Malik does not explicitly disclose a regularization term using a gain obtained by inputting information into a model.
Theodorakopoulos discloses an influence function computation part that computes an influence function, the influence function representing a sensitivity with which an input data affecting a parameter of the model (See para. [0081], the G.sub.i factors control the weight of the extra regularization term L.sub.aug in the cost function. The higher its value, the higher the influence. This in turn controls how sensitive the optimization process will be to the number of active kernels), wherein the model training part trains the model using the influence function as a regularization term (See para. [0056] and para. [0081], training a model including a regularization term L.sub.aug using gain factors G.sub. to tune the active kernels).
Therefore, it would have been obvious to a person of ordinary skill in the computer art before the effective filing date of the claimed invention to modify model of the Malik to include a regularization term using a gain obtained by inputting information into a model, as taught by Theodorakopoulos. Skilled artisan would have been motivated to control the inference accuracy of the network in a trade-off between accuracy and algorithm complexity (See Theodorakopoulos, para. [0081]). Both of the references (Theodorakopoulos and Malik) teach features that are directed to analogous art and they are directed to the same field of endeavor, such as training a neural network model. This close relation between both references highly suggests an expectation of success.
As to claims 2, 12 and 16, Malik discloses wherein the target model training part computes the gradient information using a loss function corresponding to the target model and […] by inputting the gradient information into the classification model (See para. [0096] and para. [0111], “each selected client system S.sub.m.sup.t may train the current model on the locally stored plurality of examples (x.sub.k,y.sub.k) by inputting examples (x.sub.k,y.sub.k) into the model to generate, for each example, one or more candidate labels ŷ.sub.k corresponding to the input example, and then generating a plurality of updated model parameters w.sup.t+1=ƒ(x.sub.k,y.sub.k;w.sup.t) based on the generated candidate labels ŷ.sub.k and the known labels y.sub.k. In particular embodiments, generating the updated model parameters w.sup.t+1 may be based on, for each example (x.sub.k,y.sub.k), a measure of error between the one or more candidate labels ŷ.sub.k and the known label y.sub.k. In particular embodiments, the training may be based on one or more iterations of gradient descent, or a stochastic variation of gradient descent (SGD). In particular embodiments, the updated model parameters w.sup.t+1 may be produced by minimizing a loss function ƒ(x.sub.k,y.sub.k;w.sup.t)”).
Malik does not explicitly disclose a regularization term using a gain obtained by inputting information into a model.
Theodorakopoulos discloses a regularization term using a gain obtained by inputting information into a model (See para. [0056] and para. [0081], training a model including a regularization term L.sub.aug using gain factors G.sub. to tune the active kernels).

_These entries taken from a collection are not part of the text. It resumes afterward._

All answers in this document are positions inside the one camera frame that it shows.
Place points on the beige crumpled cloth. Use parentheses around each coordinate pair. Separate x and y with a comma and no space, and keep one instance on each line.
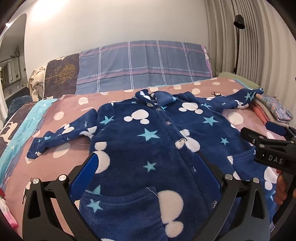
(36,84)

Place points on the black floor lamp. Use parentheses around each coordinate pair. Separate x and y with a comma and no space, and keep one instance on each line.
(240,25)

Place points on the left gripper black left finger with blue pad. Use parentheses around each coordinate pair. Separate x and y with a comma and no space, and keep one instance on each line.
(50,212)

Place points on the turquoise dark patterned blanket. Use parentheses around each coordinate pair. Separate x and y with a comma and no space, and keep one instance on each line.
(24,132)

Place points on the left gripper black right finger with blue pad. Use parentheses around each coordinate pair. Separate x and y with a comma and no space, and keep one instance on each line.
(241,213)

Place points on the navy fleece star pajama top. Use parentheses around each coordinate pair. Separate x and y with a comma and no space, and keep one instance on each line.
(151,182)

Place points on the blue plaid pillow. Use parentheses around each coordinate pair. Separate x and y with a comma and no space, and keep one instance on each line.
(141,64)

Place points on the person's right hand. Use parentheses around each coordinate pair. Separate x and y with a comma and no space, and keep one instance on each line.
(280,191)

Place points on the green pillow edge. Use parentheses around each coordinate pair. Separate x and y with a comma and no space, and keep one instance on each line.
(243,81)

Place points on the grey ribbed curtain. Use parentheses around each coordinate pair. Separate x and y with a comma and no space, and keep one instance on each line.
(267,47)

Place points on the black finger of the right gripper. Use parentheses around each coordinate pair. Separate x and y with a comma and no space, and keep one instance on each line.
(252,136)

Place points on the dark tree print pillow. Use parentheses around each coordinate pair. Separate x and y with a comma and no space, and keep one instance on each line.
(61,76)

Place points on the grey folded garment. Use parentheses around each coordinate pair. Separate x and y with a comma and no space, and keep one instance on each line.
(268,113)

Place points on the pink folded garment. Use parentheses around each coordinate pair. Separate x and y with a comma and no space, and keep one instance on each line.
(259,112)

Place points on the pink polka dot bedsheet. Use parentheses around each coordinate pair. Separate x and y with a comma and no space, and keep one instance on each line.
(61,159)

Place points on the floral folded garment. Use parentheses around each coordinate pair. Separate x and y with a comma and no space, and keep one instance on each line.
(275,107)

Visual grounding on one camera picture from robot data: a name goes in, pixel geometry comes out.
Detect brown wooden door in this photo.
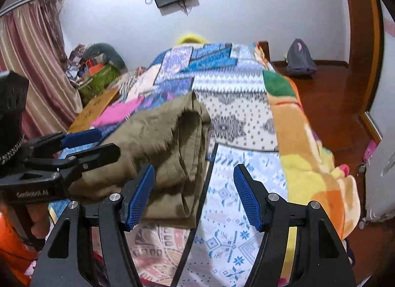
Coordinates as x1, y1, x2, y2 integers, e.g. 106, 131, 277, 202
344, 0, 384, 144

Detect patchwork patterned bedsheet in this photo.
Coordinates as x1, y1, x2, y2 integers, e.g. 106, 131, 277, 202
101, 43, 288, 286

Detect pink slipper on floor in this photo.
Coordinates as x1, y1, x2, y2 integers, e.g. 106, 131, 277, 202
362, 140, 377, 163

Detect grey backpack on floor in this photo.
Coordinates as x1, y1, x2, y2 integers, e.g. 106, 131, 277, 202
286, 38, 317, 76

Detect striped pink curtain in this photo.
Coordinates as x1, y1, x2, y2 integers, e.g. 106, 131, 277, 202
1, 0, 82, 139

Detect yellow pillow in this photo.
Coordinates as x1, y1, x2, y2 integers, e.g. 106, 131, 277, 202
177, 33, 208, 46

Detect olive green pants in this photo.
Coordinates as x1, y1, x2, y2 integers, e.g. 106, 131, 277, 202
68, 91, 211, 228

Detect green bag with clothes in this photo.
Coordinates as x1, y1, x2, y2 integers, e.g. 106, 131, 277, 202
66, 43, 127, 106

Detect pink folded cloth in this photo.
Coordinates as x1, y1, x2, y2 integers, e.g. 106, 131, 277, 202
90, 96, 145, 128

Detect orange green fleece blanket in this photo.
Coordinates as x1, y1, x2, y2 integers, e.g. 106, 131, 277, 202
254, 41, 362, 287

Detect white plastic furniture piece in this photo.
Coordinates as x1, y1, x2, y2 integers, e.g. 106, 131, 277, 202
363, 127, 395, 223

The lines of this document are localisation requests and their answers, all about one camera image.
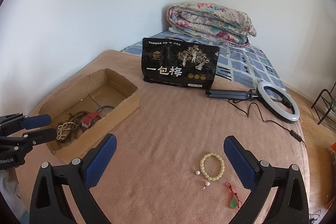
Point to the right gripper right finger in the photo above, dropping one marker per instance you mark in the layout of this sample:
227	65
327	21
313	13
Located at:
290	203

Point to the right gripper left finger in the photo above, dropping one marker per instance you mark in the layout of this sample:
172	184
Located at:
49	203

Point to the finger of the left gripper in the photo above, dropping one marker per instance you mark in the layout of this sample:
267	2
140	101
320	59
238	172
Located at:
39	136
35	121

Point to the red strap watch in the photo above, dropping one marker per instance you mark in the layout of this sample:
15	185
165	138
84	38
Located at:
90	119

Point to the white gloved hand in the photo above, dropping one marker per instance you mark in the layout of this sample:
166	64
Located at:
10	191

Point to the cardboard box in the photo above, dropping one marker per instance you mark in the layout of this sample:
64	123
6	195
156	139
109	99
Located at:
106	91

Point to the orange cloth covered table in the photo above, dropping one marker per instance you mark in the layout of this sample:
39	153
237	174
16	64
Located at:
332	155

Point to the black clothes rack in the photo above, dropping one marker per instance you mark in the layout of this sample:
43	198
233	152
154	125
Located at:
324	107

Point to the blue checked bed sheet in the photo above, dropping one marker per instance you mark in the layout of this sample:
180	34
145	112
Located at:
247	66

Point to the black snack bag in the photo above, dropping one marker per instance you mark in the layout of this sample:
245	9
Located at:
178	63

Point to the folded floral quilt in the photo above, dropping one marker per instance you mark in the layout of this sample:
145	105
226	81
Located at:
212	22

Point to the ring light with tripod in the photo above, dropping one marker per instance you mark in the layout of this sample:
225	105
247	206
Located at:
275	99

Therefore, it would have been obvious to a person of ordinary skill in the computer art before the effective filing date of the claimed invention to modify model of the Malik to include a regularization term using a gain obtained by inputting information into a model, as taught by Theodorakopoulos. Skilled artisan would have been motivated to control the inference accuracy of the network in a trade-off between accuracy and algorithm complexity (See Theodorakopoulos, para. [0081]). Both of the references (Theodorakopoulos and Malik) teach features that are directed to analogous art and they are directed to the same field of endeavor, such as training a neural network model. This close relation between both references highly suggests an expectation of success.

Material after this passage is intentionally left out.